Will the Johnson & Johnson vaccine need a second dose?

Will the Johnson & Johnson vaccine need a second dose?

Will the Johnson &

Approved as a single dose, Janssen's Covid-19 vaccine may require a booster in the future. But the studies are still in progress

(photo: Unsplash) Safe, effective and above all single-dose. Thanks to its single administration (the way it was approved by regulatory agencies), the Johnson & Johnson (Janssen) Covid-19 vaccine has been welcomed as a crucial tool for accelerating vaccination campaigns around the world. Yet we don't necessarily need a booster in the future: studies are still ongoing.

Single-dose efficacy

Why the Johnson & Johnson vaccine was approved by agencies regulatory for single-dose use is because the clinical trials carried out have ascertained that the product confers high protection against symptomatic forms even with just one dose.

In particular, as recently confirmed in the New England Journal of Medicine, the Johnson & Johnson vaccine reaches approximately 67% efficacy in the reduction of symptomatic cases 2 weeks after administration. The effectiveness is higher in the prevention of severe and critical forms of Covid-19: 76.7% after 14 days from vaccination and 85.4% after 28 days. The percentages drop a bit in South Africa where most infections are due to the P1 variant of the coronavirus.

Ensemble 2

However, this does not mean that the studies on this vaccine are finished (but not even those on the others are finished). Even if the data acquired so far do not seem to show significant advantages in terms of efficacy with a second administration, Janssen is still carrying out a clinical trial (Ensemble 2) to ascertain this. The reason is that studies on other vaccines that use the same viral vector (adenovirus Ad26) instead show an advantage in the immune response after booster.
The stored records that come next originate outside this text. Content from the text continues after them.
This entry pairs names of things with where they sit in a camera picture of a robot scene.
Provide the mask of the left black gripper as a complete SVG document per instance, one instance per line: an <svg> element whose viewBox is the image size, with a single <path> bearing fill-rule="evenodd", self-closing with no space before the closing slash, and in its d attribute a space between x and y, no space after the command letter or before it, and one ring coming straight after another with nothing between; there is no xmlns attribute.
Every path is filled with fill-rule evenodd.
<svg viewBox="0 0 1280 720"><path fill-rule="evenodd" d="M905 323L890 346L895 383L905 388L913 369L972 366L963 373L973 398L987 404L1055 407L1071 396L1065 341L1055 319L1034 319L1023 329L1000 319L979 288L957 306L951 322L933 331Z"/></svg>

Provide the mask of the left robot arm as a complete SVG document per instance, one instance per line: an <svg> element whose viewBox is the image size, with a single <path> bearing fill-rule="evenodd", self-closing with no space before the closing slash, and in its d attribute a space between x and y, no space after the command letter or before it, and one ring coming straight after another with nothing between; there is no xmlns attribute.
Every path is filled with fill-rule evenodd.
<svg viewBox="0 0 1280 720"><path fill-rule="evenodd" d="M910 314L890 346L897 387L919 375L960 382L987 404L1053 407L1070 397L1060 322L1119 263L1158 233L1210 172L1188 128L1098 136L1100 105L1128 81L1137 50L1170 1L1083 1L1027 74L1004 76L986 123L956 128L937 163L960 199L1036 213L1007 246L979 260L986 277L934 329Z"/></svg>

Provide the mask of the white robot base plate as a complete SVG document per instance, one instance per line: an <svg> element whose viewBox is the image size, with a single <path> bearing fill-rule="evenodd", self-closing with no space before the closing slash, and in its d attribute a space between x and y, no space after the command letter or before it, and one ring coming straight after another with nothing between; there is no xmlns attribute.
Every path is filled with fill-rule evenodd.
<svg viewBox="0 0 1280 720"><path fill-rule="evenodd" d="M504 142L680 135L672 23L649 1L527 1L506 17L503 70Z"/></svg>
Ensemble 2 - reads the protocol - is a clinical study Phase 3 multicentre, randomized, double-blind and placebo-controlled phase 3 that evaluates the immunogenicity of the Ad26.CoV2.S vaccine after two doses in volunteers over 18 years living in regions at high risk of coronavirus exposure. The volunteers will be followed by the researchers for a maximum period of 2 years and 3 months.

The games, therefore, have not yet ended. "I would not put too much emphasis on the fact that Johnson & Johnson is a single-dose vaccine," Armando Genazzani, member of the Committee for Medicinal Products for Human Use (CHMP) of the European drug agency EMA, told Sky Tg24 a few days ago. "It has been studied as a single dose vaccine and we know it gives protection 14 days after administration." However, “we don't know how long it lasts. It could very well be that we need a booster later, there are studies that are evaluating it. In the meantime we can start vaccinating, though ”.